__Your goal__
An exact copy of the whole listing is required.

__Data under study__
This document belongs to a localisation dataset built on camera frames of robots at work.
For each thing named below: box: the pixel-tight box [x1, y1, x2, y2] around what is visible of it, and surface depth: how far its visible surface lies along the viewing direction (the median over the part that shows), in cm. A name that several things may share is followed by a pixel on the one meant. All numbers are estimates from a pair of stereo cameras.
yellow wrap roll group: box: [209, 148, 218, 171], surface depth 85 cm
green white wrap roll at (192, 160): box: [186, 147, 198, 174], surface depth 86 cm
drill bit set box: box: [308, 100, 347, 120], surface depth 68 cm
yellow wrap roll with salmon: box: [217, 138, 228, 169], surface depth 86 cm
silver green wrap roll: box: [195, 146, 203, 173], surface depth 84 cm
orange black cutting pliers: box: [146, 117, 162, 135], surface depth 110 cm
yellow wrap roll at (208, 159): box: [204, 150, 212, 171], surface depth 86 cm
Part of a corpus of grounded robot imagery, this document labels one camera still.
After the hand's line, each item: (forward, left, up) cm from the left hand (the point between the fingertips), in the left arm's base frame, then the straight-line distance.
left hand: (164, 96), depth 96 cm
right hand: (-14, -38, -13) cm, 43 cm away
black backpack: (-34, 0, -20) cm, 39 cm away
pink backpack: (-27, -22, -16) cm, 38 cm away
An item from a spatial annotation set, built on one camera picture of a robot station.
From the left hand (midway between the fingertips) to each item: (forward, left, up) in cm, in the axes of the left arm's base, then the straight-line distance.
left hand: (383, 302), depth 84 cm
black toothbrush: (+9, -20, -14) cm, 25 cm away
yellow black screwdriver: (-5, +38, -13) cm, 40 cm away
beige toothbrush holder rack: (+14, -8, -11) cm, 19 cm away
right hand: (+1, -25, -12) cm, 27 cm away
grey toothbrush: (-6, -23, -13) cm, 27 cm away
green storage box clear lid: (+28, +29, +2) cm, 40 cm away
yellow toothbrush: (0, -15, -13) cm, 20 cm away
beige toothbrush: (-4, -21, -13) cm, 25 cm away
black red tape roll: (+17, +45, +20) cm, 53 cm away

__Answer area__
This document belongs to a localisation dataset built on camera frames of robots at work.
For each thing named below: box: the pixel-tight box [x1, y1, x2, y2] around what is visible of it, and surface depth: how far its visible surface lies along the viewing direction (the median over the part that shows), in cm. A name that several things may share is followed by a pixel on the one meant. All numbers are estimates from a pair of stereo cameras.
yellow wrap roll group: box: [209, 148, 218, 171], surface depth 85 cm
green white wrap roll at (192, 160): box: [186, 147, 198, 174], surface depth 86 cm
drill bit set box: box: [308, 100, 347, 120], surface depth 68 cm
yellow wrap roll with salmon: box: [217, 138, 228, 169], surface depth 86 cm
silver green wrap roll: box: [195, 146, 203, 173], surface depth 84 cm
orange black cutting pliers: box: [146, 117, 162, 135], surface depth 110 cm
yellow wrap roll at (208, 159): box: [204, 150, 212, 171], surface depth 86 cm
Part of a corpus of grounded robot imagery, this document labels one camera still.
After the hand's line, each item: (forward, left, up) cm from the left hand (the point between the fingertips), in the left arm's base frame, then the straight-line distance.
left hand: (164, 96), depth 96 cm
right hand: (-14, -38, -13) cm, 43 cm away
black backpack: (-34, 0, -20) cm, 39 cm away
pink backpack: (-27, -22, -16) cm, 38 cm away
An item from a spatial annotation set, built on one camera picture of a robot station.
From the left hand (midway between the fingertips) to each item: (forward, left, up) in cm, in the axes of the left arm's base, then the straight-line distance.
left hand: (383, 302), depth 84 cm
black toothbrush: (+9, -20, -14) cm, 25 cm away
yellow black screwdriver: (-5, +38, -13) cm, 40 cm away
beige toothbrush holder rack: (+14, -8, -11) cm, 19 cm away
right hand: (+1, -25, -12) cm, 27 cm away
grey toothbrush: (-6, -23, -13) cm, 27 cm away
green storage box clear lid: (+28, +29, +2) cm, 40 cm away
yellow toothbrush: (0, -15, -13) cm, 20 cm away
beige toothbrush: (-4, -21, -13) cm, 25 cm away
black red tape roll: (+17, +45, +20) cm, 53 cm away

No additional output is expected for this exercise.